WHAT THE TASK ASKS -
Exactly the lines from the one containing "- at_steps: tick" to the final line below should be output, and no others.

....

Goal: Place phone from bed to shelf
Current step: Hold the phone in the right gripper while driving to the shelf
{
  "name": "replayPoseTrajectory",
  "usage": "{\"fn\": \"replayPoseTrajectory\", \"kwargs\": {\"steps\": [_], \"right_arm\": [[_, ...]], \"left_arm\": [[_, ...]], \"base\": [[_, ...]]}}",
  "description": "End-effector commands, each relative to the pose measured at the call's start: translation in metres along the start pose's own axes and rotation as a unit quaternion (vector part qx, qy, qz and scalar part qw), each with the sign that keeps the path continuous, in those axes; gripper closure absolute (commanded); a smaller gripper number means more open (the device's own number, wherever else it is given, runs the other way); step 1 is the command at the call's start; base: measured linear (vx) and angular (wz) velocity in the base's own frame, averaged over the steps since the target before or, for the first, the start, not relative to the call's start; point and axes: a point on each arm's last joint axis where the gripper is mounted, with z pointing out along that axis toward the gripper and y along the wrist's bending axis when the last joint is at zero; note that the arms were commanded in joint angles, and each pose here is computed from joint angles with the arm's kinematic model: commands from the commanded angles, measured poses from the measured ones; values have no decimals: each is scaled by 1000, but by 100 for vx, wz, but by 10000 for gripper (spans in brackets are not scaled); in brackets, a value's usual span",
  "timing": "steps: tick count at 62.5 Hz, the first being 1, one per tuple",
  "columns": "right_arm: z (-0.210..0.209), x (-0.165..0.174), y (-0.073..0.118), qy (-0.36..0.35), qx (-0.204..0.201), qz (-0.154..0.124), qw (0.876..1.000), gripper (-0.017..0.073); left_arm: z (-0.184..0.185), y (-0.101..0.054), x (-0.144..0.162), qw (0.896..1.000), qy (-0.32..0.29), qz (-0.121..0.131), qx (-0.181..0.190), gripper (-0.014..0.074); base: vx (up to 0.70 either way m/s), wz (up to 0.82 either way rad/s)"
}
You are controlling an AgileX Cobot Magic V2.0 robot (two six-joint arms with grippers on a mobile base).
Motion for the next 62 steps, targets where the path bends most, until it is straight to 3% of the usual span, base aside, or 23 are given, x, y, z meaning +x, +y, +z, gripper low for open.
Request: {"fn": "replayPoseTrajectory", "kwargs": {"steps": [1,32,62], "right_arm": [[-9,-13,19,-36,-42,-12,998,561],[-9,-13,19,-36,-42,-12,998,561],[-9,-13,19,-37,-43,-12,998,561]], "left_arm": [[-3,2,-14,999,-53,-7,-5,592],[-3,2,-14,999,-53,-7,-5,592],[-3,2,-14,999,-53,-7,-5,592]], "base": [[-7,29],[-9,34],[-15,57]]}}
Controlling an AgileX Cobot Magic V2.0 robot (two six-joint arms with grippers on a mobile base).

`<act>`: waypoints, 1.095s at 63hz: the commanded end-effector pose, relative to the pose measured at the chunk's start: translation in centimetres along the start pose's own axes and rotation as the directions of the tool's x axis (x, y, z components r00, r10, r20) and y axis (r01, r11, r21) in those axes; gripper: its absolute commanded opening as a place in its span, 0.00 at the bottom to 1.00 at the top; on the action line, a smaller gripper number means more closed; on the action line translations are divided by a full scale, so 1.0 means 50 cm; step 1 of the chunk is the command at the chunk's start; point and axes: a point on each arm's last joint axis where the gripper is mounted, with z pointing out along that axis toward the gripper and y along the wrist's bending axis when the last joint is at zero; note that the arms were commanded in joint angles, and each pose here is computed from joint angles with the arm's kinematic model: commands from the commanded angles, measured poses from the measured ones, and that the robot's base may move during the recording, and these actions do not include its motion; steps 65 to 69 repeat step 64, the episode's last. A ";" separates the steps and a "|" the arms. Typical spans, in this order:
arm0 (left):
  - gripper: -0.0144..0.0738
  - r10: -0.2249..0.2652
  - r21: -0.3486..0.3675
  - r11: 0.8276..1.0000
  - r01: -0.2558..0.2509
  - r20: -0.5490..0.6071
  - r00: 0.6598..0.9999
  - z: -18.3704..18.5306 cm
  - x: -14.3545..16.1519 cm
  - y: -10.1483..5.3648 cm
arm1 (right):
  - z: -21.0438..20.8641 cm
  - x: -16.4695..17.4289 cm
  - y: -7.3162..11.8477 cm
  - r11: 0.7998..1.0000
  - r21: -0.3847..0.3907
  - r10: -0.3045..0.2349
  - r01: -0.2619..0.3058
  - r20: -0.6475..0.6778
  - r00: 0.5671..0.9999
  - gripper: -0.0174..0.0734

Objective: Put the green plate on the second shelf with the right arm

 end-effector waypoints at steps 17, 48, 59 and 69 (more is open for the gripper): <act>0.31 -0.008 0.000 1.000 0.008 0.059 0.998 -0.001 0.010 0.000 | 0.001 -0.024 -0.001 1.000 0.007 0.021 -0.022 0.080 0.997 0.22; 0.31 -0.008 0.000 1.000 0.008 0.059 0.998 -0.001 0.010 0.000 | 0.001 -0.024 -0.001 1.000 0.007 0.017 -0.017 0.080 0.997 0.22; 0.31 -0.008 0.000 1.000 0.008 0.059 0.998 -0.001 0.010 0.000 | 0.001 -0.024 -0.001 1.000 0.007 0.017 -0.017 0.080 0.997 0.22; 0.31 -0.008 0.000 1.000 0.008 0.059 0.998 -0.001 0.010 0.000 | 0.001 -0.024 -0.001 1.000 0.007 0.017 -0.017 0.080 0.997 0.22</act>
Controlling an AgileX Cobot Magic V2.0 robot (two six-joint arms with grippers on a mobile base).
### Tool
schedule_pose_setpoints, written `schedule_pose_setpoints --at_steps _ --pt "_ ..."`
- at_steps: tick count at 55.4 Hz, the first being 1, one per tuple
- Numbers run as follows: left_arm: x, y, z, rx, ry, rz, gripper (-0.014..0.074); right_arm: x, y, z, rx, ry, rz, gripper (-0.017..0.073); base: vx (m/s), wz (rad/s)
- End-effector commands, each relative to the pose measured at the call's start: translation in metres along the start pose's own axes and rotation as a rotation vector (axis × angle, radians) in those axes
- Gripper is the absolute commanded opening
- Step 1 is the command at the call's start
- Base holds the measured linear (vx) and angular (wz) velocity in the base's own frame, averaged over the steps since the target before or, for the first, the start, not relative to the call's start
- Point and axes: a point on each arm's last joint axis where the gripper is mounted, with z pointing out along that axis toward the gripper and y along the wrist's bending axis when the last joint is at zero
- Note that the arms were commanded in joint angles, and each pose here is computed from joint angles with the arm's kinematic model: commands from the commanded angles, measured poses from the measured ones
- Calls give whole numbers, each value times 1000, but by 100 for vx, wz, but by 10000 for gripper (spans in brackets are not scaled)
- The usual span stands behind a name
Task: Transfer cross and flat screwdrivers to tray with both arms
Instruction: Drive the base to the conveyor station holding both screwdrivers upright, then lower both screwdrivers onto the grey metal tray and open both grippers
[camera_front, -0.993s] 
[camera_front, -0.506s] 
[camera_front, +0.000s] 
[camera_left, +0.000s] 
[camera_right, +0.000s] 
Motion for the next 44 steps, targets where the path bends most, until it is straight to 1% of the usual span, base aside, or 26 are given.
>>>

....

THE ANSWER -
- at_steps: tick count at 55.4 Hz, the first being 1, one per tuple
- Numbers run as follows: left_arm: x, y, z, rx, ry, rz, gripper (-0.014..0.074); right_arm: x, y, z, rx, ry, rz, gripper (-0.017..0.073); base: vx (m/s), wz (rad/s)
- End-effector commands, each relative to the pose measured at the call's start: translation in metres along the start pose's own axes and rotation as a rotation vector (axis × angle, radians) in those axes
- Gripper is the absolute commanded opening
- Step 1 is the command at the call's start
- Base holds the measured linear (vx) and angular (wz) velocity in the base's own frame, averaged over the steps since the target before or, for the first, the start, not relative to the call's start
- Point and axes: a point on each arm's last joint axis where the gripper is mounted, with z pointing out along that axis toward the gripper and y along the wrist's bending axis when the last joint is at zero
- Note that the arms were commanded in joint angles, and each pose here is computed from joint angles with the arm's kinematic model: commands from the commanded angles, measured poses from the measured ones
- Calls give whole numbers, each value times 1000, but by 100 for vx, wz, but by 10000 for gripper (spans in brackets are not scaled)
- The usual span stands behind a name
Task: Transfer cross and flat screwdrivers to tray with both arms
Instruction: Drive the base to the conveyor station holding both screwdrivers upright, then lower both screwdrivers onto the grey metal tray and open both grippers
[camera_front, -0.993s] 
[camera_front, -0.506s] 
[camera_front, +0.000s] 
[camera_left, +0.000s] 
[camera_right, +0.000s] 
Motion for the next 44 steps, targets where the path bends most, until it is straight to 1% of the usual span, base aside, or 26 are given.
>>>

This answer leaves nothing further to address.